Dict Help

pruebauno at latinmail.com pruebauno at latinmail.com
Tue Jul 17 14:29:19 EDT 2007


On Jul 17, 5:57 am, "Robert Rawlins - Think Blue"
<robert.rawl... at thinkbluemedia.co.uk> wrote:
> Morning Gabriel,
>
> I'm looking for a little more advice on this dictionary/list to
> defaultdict/set conversion that we were talking about, there were a few
> things I was looking to clarify. Firstly, what is the difference between a
> standard dict and a default dict?

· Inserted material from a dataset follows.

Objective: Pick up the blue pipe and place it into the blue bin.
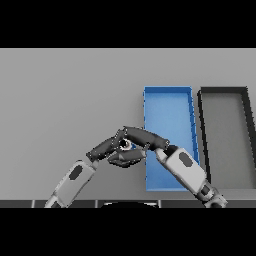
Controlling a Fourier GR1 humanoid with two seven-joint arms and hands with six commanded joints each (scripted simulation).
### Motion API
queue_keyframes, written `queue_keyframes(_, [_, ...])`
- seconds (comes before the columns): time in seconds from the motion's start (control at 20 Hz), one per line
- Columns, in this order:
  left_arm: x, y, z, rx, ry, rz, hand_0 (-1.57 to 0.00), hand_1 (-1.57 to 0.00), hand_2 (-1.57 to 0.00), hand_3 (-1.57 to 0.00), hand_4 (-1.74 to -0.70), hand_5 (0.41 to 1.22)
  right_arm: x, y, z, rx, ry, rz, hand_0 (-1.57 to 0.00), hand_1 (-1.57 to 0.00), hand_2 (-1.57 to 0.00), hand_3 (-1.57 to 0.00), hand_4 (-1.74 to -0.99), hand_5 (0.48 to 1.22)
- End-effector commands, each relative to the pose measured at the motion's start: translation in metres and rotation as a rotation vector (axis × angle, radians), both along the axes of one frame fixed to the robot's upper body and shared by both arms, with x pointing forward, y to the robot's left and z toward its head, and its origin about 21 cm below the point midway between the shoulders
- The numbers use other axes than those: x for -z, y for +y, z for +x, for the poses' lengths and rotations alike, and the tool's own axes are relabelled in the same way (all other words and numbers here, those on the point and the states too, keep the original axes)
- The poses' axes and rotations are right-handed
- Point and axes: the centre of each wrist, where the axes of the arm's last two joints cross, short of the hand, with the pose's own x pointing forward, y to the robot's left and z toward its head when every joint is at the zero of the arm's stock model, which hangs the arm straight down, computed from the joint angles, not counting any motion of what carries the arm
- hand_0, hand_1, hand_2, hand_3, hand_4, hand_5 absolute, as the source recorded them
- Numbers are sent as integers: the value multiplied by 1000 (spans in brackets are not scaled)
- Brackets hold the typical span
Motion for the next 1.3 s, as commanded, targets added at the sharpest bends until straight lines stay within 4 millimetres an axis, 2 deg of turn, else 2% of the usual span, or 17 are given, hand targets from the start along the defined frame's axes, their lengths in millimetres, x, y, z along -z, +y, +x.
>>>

Is it purely a performance issue?
>
> This dict is likely to grow pretty large and is read/written on a very
> regular basis so the better performing one is going to work best for me.
> Also, am I still able to iterate over a set in the same way I can a list?
>
> Here is an example of my add function at the moment, how can that be
> converted to a defaultdict/set instead of the dict/list approach?
>
>         self.History = {}
>
>         def addHistory(self, address, media):
>                 if address not in self.History:
>                         self.History[address] = []
>
>                 self.History[address].append(media)
>
> Thanks Gabriel,
>
> Rob
>
1. defaultdict just sets a dictionary entry to a default if the key
does not exist. In other words if you replace the first line with:

self.History=defaultdict(list) #replace list by set if you want

you can get rid of:

if address not in self.History: self.History[address]=[]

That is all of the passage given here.